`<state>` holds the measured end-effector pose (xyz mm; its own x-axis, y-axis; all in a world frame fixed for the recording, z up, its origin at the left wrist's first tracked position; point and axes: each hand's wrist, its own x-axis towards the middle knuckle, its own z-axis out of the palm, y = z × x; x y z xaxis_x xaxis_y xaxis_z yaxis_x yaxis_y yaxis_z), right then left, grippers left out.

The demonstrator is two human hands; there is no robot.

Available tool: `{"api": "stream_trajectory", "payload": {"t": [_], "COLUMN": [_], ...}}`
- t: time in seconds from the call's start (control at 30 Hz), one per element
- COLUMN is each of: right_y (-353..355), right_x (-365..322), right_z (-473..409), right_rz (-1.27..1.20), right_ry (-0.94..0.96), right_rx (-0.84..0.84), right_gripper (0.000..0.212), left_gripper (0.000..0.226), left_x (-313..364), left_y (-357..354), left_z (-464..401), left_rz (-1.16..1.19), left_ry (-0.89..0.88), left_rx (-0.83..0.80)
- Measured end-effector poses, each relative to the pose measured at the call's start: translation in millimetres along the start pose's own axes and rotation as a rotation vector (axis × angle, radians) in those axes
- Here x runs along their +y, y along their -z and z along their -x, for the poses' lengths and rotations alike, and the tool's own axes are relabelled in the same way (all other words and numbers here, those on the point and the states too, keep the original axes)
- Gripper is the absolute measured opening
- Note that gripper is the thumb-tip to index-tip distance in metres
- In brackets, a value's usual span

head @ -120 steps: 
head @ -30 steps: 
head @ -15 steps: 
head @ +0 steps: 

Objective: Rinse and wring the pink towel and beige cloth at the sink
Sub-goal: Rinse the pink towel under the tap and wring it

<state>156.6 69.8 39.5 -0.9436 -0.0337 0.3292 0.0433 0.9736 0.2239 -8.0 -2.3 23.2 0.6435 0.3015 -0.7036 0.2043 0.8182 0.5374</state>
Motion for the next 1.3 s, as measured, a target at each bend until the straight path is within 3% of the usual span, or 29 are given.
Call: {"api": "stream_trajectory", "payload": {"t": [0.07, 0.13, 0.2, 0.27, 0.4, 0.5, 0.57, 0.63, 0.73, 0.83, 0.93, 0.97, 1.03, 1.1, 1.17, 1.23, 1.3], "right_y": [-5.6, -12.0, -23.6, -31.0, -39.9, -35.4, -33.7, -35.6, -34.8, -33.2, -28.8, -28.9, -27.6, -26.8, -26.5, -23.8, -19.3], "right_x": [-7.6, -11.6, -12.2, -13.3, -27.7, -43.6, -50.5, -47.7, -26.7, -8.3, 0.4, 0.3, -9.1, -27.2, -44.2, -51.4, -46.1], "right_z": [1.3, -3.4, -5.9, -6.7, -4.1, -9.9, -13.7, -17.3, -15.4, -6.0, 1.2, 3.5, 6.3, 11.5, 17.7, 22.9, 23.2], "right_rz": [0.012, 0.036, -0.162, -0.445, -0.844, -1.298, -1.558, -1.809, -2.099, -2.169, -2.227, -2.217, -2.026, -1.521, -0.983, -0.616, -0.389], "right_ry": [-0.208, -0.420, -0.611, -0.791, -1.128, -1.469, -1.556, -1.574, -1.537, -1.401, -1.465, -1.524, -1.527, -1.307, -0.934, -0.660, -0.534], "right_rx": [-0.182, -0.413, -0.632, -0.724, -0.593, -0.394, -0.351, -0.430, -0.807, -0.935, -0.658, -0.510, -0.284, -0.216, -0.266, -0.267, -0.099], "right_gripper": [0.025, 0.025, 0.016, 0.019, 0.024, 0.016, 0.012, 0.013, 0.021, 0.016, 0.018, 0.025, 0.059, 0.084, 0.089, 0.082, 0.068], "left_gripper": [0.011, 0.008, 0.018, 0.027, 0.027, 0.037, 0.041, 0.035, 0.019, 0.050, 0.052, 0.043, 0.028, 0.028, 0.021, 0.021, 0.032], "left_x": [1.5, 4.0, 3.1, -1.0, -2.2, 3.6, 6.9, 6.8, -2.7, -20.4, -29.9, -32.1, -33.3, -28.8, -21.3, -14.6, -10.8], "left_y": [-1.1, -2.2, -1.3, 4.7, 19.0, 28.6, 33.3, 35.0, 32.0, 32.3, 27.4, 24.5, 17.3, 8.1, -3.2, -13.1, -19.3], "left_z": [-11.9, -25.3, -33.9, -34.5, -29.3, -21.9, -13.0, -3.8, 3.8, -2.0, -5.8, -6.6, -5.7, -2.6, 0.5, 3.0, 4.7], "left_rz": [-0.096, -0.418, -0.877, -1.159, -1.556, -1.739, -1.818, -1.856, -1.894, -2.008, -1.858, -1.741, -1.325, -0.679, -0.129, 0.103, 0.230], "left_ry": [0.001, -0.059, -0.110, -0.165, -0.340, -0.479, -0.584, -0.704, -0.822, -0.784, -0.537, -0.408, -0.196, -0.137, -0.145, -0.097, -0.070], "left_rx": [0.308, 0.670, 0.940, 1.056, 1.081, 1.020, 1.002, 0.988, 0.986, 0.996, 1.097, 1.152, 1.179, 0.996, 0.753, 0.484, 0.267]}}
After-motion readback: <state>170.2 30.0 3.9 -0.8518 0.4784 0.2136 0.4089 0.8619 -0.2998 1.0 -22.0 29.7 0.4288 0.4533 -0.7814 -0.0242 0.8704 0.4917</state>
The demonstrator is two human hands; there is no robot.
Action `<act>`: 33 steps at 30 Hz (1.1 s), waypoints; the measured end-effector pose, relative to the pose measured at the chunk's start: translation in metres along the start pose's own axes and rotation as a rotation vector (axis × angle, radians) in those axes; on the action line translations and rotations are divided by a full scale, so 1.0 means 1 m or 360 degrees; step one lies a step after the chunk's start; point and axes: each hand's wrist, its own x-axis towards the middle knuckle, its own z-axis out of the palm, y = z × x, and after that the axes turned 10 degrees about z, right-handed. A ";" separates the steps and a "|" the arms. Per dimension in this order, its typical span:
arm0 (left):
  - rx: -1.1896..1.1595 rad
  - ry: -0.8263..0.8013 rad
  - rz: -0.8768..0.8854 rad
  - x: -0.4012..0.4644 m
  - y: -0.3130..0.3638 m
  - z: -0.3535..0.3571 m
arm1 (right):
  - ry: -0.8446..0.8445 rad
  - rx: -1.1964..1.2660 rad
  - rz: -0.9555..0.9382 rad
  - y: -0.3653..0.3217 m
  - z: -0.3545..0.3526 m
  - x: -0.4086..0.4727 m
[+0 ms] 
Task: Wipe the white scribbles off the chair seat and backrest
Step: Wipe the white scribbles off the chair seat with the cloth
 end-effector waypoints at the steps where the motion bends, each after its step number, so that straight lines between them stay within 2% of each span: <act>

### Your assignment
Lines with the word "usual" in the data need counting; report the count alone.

### Task result
2